Verification catches them by measuring the built output against the source data with dedicated MCP tools, instead of trusting the SQL or the YML contract. The two verifier subagents discover the model's columns, grain, and aggregation semantics themselves — the main agent passes only the project directory, connection name, model names, the domain skill name, and the path to technical_spec.md. It does NOT pass column definitions, SQL logic, or its own interpretation, so the verifiers cannot inherit the main agent's mistakes.

Both verifiers are strictly read-only.

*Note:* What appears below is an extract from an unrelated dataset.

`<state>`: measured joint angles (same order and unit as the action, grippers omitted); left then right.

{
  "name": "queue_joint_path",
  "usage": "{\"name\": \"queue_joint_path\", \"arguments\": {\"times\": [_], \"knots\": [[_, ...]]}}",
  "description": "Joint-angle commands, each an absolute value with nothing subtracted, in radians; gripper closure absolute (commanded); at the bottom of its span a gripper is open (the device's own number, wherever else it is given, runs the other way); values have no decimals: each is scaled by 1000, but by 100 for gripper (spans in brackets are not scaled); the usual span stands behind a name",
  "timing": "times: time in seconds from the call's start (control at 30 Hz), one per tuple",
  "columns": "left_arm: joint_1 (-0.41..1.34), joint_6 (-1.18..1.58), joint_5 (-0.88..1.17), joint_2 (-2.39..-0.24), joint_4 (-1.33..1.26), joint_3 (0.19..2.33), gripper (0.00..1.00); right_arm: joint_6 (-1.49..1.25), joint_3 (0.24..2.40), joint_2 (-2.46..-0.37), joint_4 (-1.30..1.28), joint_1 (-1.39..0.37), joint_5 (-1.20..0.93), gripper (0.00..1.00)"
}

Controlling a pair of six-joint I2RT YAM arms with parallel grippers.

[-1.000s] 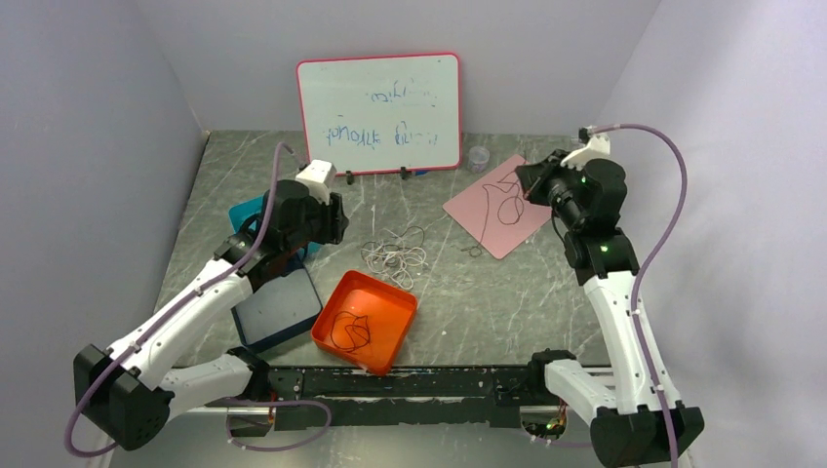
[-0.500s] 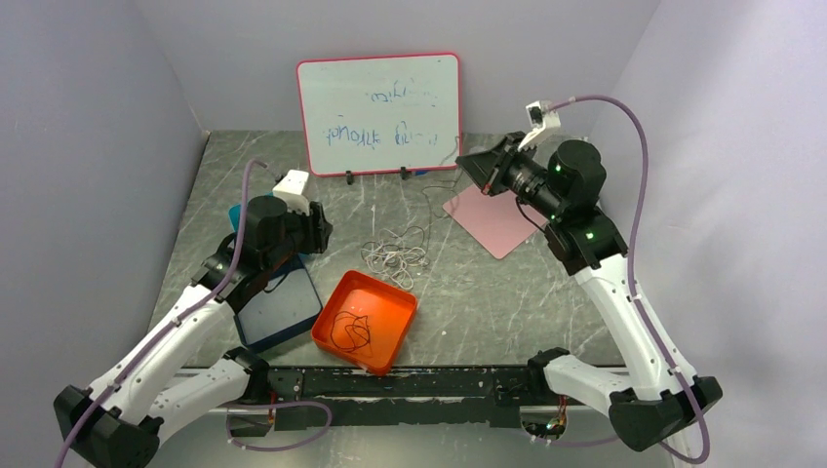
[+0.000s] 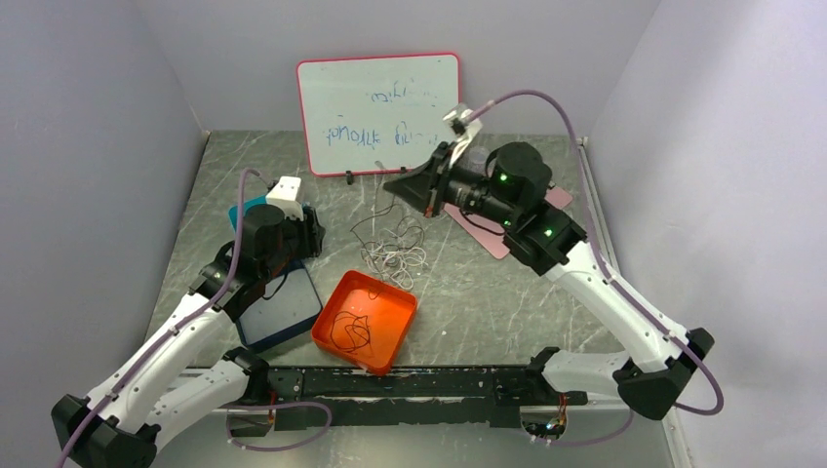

Neither edits files, runs dbt, nor modifies state.

The two verifiers

Subagentsubagent_typeAuditsChecks
Structure verifierverifierTables, columns, row counts, fan-out, determinism, source preservationCHECK 1–5
Value verifiervalue-verifierSample values, aggregate semantics, status filteringCHECK 1–3

Both require parallel tool calls: when running a check across multiple models, the tool is called for ALL models in a single turn.

Structural checks (verifier)

The structure verifier runs five checks on every model the main agent names.

CheckVerifiesMethodTool
CHECK 1 — Table ExistenceEvery model declared in models/*.yml is materialized as a tableRead each name: under models:, Glob models/**/*.sql (excluding dbt_packages/), call list_tables, report any model not materializedlist_tables, Glob, Read
CHECK 2 — Column CompletenessModel outputs all required columns; YML names/types matchmap-columns per model; for CREATED models report every UNMAPPED-INCLUDE; for MODIFIED models only confirm existing columns are intact; check_model_schema for YML name/type mismatchesmap-columns (CLI), check_model_schema
CHECK 3 — Row Count, Fan-Out, CardinalityModel rows vs source rows, fan-out ratios, distinct counts, NULL fractions, grainOne audit_model_sources call with sample_nulls=true per modelaudit_model_sources, query_database (fan-out dups only)
CHECK 4 — Non-Deterministic SQLAgent-written SQL has no nondeterministic ID generationRead only the SQL the agent wrote or modifiedRead
CHECK 5 — Source Table PreservationA MODIFIED model still reads from its original source tablegit show HEAD:<path>, compare FROM/ref() tables old vs newgit show, Read

CHECK 3 interpretation

audit_model_sources returns model row count, source row counts, fan-out ratios, per-column distinct counts, and NULL fractions in one call. Do NOT write manual SELECT COUNT(*) — the tool returns the counts. Query manually only to identify fan-out duplicates.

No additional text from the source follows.